Pregnant Women In Sub-Saharan Africa Not Receiving Recommended Malaria Prevention Treatment, Study Says
“[D]espite relatively high attendance at clinics for expectant mothers and their newborns throughout sub-Saharan Africa, statistics show that just a little over 21 percent of women are receiving intermittent preventive treatment in pregnancy, or IPT, and fewer than 40 percent of them are being given protective bed nets,” VOA News reports. For the past 20 years the WHO “has recommended that pregnant women in areas with high rates of malaria receive insecticide-treated bed nets and periodic doses of a cheap drug to prevent the disease.” According to Jenny Hill of the Liverpool School of Tropical Medicine, program manager for a research partnership called the Malaria and Pregnancy Consortium, “an analysis of 99 studies” — published in the journal PLOS Medicine on Tuesday — “found a number of barriers to malaria prevention, including unclear policy and guidance from government ministers and health care officials and, at the clinical level, lack of clean water, drug shortages and confusion about procedures for administering IPT.”

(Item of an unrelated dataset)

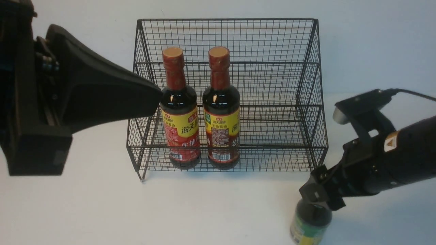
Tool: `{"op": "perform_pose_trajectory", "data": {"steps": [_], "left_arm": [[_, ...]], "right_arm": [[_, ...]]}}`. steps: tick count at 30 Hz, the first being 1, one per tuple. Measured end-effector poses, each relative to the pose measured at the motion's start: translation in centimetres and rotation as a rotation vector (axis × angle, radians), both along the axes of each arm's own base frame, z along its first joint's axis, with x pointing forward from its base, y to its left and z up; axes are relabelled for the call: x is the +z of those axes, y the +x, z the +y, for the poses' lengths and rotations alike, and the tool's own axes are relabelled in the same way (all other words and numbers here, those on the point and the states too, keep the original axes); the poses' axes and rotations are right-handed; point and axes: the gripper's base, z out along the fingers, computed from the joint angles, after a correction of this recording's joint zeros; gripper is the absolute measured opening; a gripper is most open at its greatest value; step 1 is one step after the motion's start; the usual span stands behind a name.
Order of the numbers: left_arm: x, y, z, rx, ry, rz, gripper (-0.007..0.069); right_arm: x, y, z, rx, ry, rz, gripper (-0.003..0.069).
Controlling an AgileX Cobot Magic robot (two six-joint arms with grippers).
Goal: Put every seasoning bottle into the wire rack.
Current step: Use the right arm to grab the condiment bottle closest to it, then use the right arm to put the condiment bottle back on the shelf
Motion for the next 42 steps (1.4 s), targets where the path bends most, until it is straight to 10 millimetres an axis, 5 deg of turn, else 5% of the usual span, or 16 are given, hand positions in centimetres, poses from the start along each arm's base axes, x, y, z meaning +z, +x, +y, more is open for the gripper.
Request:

Noting the WHO “recommends that expectant women receive IPT during regular visits to prenatal clinics, usually around four times in the course of a pregnancy,” VOA writes, “Free intermittent preventive treatment [during] pregnancy is the policy in 37 countries across the region, according to Hill. Yet, investigators found prenatal clinics, known as ANCs, posed economic obstacles that discouraged women from coming back” (Berman, 7/23). According to the journal’s “Speaking of Medicine” blog, “The barriers identified in this study may be helpful as a checklist for use by country malaria programs and policymakers to identify factors that influence the uptake of these interventions in their specific location or context” (7/23).